WHAT THE EXERCISE ASKS:
After locating the line that contains "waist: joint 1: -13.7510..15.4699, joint" in the data below, set down exactly that line and each one after it through the line that contains "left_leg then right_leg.", and nothing more.

*** Opening of DATA ***

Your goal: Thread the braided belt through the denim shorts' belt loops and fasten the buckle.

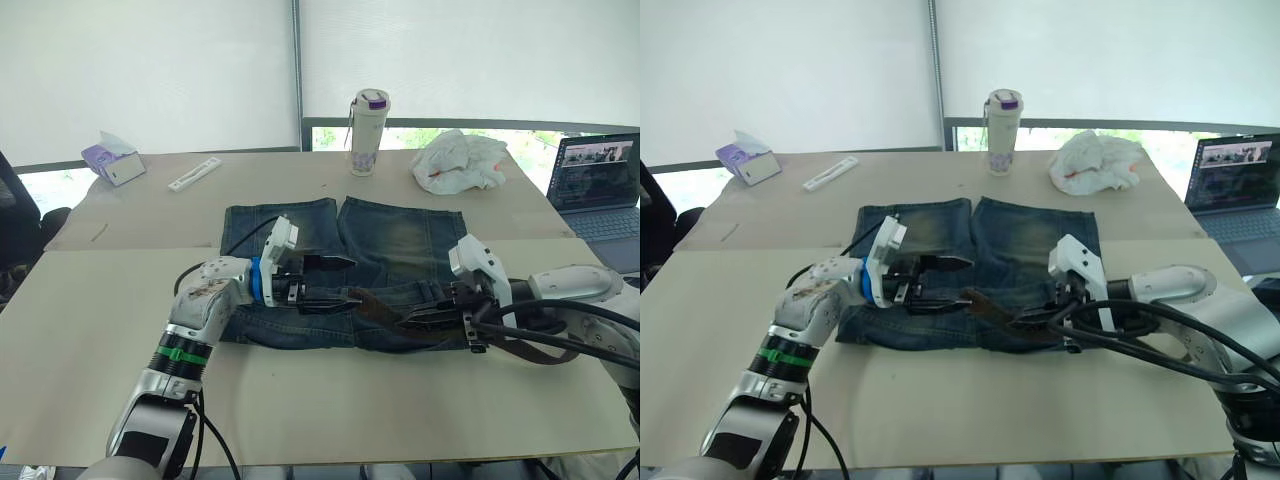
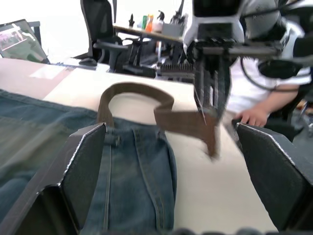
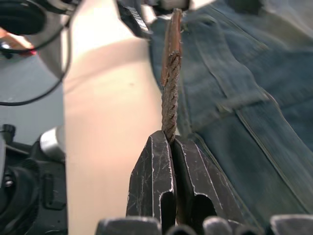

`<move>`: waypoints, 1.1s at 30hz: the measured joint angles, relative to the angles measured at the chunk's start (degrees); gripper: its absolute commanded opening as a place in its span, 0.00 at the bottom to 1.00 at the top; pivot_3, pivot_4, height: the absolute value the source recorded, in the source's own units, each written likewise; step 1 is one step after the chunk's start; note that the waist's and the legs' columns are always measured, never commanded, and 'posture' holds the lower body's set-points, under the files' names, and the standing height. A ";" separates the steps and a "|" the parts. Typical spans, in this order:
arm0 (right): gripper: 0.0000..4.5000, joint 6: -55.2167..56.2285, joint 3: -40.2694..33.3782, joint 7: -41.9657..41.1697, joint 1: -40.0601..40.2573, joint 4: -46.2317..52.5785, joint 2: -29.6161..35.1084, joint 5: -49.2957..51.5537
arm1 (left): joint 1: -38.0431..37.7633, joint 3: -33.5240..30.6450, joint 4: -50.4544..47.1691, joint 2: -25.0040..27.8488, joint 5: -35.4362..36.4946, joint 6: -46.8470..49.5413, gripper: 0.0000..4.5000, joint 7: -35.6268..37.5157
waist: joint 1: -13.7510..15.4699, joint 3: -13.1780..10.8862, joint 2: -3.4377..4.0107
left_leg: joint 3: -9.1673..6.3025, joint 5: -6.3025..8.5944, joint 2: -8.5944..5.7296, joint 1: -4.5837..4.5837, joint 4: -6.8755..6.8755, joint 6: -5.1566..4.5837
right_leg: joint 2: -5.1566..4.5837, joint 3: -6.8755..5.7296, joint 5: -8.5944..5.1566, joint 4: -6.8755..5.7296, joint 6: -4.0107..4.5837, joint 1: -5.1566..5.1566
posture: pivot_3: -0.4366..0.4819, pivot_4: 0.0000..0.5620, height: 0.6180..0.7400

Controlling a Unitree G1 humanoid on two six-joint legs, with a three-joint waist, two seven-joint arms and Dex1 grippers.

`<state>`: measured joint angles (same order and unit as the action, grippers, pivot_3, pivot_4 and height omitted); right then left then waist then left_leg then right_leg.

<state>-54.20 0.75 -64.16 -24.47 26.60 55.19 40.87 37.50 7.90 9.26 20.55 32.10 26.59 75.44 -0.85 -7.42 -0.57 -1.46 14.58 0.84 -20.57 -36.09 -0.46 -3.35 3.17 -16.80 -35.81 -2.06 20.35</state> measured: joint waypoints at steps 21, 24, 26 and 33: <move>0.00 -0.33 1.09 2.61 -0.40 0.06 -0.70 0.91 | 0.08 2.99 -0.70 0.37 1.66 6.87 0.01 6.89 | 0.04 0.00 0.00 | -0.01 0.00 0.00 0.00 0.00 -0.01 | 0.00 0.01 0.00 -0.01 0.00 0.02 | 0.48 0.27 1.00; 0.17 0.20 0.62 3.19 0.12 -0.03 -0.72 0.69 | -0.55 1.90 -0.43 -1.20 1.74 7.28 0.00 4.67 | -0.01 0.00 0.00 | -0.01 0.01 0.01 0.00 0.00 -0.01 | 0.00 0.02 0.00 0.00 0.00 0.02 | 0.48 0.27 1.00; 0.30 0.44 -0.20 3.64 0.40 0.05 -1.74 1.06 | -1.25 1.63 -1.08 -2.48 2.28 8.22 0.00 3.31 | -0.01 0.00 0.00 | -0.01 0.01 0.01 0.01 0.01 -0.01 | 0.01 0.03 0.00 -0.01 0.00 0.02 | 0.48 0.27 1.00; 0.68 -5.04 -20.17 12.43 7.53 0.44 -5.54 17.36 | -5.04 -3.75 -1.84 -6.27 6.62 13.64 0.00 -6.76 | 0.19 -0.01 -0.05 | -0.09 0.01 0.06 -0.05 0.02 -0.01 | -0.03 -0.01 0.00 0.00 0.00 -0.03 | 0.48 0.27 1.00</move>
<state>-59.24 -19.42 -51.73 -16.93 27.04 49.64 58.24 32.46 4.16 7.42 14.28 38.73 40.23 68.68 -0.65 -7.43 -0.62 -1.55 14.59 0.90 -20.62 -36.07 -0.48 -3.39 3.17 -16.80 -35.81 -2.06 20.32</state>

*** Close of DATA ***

ANSWER BOX:
waist: joint 1: -13.7510..15.4699, joint 3: -13.1780..10.8862, joint 2: -3.4377..4.0107
left_leg: joint 3: -9.1673..6.3025, joint 5: -6.3025..8.5944, joint 2: -8.5944..5.7296, joint 1: -4.5837..4.5837, joint 4: -6.8755..6.8755, joint 6: -5.1566..4.5837
right_leg: joint 2: -5.1566..4.5837, joint 3: -6.8755..5.7296, joint 5: -8.5944..5.1566, joint 4: -6.8755..5.7296, joint 6: -4.0107..4.5837, joint 1: -5.1566..5.1566
posture: pivot_3: -0.4366..0.4819, pivot_4: 0.0000..0.5620, height: 0.6180..0.7400

Controlling a Unitree G1 humanoid on two six-joint legs, with a three-joint waist, two seven-joint arms and Dex1 grippers.

`<state>`: measured joint angles (same order and unit as the action, grippers, pivot_3, pivot_4 and height omitted); right then left then waist then left_leg then right_leg.

Nothing further is required for this exercise.